● **Your task**
Please work out how many lines include the word "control" in the entries, and reply with only the count.

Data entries
========
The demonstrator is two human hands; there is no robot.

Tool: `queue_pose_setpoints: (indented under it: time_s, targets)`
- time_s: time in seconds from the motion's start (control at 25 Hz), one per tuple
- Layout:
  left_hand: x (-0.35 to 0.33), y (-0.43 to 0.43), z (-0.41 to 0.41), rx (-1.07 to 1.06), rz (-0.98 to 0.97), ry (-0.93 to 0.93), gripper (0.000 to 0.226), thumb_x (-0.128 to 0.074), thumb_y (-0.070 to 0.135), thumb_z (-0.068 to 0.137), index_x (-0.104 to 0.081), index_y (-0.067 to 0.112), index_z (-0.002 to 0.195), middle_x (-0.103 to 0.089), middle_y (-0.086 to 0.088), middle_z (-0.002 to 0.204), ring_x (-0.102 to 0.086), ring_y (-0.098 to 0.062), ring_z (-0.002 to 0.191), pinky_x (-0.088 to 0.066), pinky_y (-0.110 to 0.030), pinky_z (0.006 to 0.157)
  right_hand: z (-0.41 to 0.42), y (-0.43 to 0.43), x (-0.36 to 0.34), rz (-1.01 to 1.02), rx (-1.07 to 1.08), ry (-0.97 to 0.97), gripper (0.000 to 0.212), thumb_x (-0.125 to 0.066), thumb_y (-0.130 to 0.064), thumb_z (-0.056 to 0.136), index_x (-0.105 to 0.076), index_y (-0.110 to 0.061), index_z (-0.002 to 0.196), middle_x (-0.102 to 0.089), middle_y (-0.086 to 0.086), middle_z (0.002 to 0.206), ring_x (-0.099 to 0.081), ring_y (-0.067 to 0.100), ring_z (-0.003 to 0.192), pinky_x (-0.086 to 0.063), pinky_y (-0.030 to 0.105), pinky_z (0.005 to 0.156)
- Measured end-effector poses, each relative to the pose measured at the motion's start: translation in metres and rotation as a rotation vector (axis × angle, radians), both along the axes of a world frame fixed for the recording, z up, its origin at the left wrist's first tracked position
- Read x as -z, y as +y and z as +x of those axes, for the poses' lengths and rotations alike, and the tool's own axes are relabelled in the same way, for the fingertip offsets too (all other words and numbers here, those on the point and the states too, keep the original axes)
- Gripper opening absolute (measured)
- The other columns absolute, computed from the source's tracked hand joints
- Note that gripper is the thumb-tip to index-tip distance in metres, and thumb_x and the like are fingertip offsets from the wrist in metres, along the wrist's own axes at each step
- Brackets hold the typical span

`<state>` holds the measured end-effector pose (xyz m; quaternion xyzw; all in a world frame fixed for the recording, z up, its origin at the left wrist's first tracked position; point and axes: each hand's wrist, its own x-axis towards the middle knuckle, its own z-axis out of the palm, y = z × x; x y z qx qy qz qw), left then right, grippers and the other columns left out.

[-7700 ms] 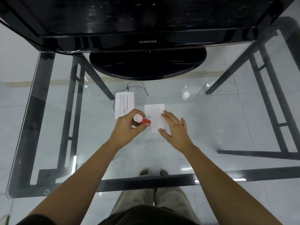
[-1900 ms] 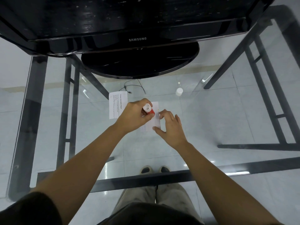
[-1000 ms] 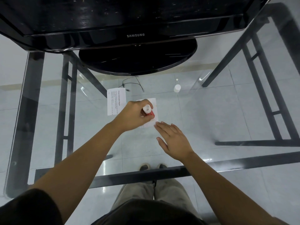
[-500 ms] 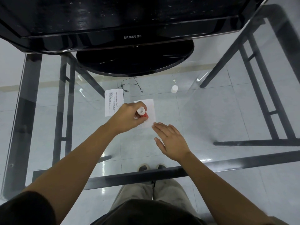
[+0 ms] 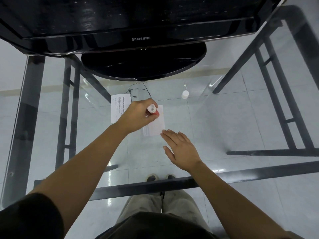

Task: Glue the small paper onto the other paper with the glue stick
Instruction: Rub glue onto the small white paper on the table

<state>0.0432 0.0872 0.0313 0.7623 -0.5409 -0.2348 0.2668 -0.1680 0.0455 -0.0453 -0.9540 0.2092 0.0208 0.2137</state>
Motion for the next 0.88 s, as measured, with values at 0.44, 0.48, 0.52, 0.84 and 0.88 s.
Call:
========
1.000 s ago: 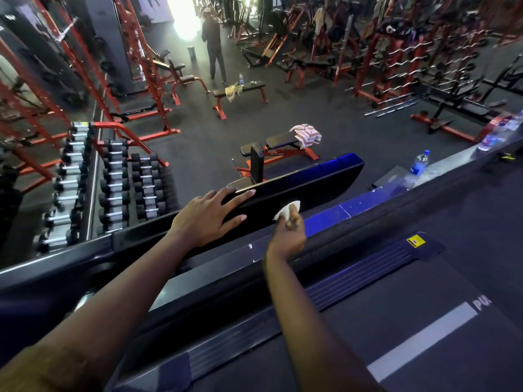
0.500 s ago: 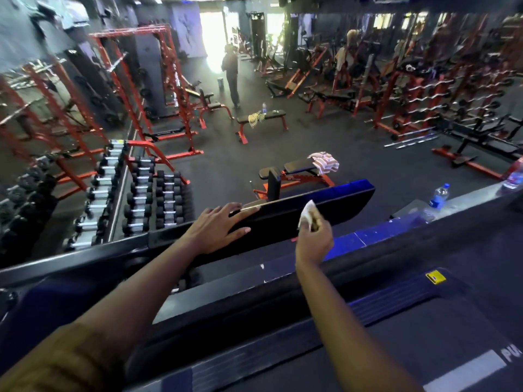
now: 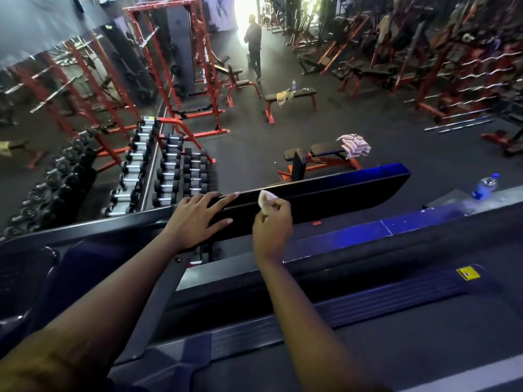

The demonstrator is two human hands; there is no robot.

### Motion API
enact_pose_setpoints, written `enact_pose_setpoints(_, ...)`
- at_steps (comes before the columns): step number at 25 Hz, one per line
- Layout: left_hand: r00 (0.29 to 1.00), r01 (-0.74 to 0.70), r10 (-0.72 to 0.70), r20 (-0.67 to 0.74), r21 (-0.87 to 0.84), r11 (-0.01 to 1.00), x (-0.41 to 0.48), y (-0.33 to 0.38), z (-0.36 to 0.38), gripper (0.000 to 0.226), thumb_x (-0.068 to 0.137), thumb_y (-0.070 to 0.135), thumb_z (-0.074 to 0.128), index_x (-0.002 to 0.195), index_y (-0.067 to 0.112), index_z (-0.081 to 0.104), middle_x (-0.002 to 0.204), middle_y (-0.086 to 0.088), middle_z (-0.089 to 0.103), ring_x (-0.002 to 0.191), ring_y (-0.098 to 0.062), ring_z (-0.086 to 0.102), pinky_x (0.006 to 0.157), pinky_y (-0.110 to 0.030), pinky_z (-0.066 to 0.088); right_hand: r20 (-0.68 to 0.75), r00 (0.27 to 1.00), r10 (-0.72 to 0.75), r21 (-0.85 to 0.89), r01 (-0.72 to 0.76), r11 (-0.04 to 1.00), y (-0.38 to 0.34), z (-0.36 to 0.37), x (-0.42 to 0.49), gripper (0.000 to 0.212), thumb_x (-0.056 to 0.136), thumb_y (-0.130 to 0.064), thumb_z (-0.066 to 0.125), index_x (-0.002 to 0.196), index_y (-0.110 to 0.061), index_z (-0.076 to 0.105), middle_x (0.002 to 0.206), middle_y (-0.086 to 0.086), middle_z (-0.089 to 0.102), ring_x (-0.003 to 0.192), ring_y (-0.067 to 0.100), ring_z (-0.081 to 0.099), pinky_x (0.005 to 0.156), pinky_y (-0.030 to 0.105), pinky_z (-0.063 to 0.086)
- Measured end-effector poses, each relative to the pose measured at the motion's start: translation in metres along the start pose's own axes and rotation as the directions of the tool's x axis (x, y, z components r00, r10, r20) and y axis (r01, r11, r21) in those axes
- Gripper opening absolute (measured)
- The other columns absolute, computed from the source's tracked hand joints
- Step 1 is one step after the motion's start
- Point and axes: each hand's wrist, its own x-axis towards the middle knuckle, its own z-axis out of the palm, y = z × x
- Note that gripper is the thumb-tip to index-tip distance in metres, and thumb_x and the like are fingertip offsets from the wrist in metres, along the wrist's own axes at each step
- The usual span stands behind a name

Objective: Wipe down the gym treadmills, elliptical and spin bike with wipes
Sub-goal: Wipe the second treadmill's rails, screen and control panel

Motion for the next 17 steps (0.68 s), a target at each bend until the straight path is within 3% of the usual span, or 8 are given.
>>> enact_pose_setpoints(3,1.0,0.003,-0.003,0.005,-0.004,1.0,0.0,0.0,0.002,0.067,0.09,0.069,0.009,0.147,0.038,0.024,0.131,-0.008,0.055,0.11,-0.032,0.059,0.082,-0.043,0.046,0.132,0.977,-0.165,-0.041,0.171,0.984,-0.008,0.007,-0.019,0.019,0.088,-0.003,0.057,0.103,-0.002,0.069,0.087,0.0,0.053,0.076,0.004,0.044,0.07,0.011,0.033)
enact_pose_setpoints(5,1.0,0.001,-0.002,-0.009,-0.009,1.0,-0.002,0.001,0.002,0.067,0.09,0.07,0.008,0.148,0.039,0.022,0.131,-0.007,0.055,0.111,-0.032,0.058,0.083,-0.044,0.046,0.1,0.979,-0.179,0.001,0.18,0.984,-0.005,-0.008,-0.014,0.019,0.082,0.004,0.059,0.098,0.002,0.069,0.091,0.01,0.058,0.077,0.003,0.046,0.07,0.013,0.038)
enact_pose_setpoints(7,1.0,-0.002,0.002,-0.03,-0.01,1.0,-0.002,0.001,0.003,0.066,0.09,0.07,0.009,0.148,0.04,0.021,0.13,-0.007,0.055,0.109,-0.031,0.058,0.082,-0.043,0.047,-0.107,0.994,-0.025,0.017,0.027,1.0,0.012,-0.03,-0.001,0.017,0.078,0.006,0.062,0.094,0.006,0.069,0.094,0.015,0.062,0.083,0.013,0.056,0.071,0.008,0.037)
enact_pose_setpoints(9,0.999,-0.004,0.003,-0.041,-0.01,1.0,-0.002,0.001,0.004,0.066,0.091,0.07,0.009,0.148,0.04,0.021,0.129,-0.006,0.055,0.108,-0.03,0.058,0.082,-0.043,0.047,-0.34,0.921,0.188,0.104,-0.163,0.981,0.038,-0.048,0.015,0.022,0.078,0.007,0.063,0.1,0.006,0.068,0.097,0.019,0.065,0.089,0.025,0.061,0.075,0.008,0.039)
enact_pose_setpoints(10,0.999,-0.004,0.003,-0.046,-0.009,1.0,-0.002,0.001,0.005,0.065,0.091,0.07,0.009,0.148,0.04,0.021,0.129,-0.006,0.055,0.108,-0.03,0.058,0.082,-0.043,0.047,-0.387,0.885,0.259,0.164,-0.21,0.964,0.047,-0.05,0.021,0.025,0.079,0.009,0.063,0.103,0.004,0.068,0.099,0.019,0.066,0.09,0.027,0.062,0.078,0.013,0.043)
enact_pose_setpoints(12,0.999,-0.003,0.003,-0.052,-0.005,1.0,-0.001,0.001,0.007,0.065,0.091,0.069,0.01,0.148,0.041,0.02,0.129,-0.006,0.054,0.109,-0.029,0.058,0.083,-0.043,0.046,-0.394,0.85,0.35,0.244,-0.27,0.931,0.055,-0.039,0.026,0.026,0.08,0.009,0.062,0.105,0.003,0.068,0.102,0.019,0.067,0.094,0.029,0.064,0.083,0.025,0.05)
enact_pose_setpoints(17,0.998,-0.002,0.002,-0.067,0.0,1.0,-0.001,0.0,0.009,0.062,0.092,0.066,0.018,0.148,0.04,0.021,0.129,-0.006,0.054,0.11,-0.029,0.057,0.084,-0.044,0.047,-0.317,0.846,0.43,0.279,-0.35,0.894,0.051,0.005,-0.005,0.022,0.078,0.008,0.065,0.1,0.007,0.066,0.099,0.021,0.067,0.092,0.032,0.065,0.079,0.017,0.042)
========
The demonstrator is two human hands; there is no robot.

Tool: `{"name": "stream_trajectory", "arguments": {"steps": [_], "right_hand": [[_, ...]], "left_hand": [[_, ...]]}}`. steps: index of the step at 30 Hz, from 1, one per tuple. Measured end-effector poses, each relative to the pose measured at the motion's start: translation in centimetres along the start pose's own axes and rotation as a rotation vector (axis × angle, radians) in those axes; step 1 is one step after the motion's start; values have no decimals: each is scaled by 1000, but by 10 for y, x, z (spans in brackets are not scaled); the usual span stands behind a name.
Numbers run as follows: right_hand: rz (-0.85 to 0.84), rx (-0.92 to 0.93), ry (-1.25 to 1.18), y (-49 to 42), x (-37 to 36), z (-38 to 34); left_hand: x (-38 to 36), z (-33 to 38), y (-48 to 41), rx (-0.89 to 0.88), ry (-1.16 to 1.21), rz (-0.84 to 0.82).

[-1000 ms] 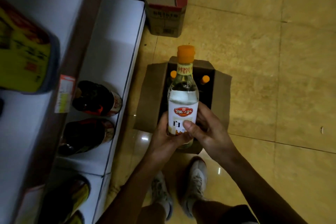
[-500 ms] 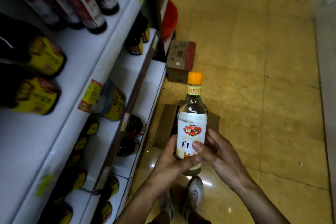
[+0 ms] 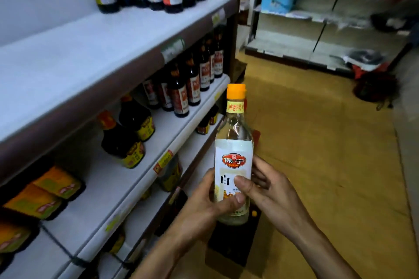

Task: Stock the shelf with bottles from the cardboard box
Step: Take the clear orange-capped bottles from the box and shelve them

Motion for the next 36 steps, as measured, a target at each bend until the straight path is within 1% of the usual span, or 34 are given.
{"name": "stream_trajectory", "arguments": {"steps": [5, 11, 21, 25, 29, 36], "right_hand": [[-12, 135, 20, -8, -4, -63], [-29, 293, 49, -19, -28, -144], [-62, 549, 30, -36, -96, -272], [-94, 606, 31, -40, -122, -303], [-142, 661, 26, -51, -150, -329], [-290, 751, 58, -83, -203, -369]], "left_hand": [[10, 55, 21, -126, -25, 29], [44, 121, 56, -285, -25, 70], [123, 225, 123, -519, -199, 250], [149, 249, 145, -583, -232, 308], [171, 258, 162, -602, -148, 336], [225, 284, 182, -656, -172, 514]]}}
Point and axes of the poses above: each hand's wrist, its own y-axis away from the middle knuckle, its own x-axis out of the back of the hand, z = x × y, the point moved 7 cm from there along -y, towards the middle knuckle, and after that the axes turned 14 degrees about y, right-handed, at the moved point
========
● **Answer to this problem**
2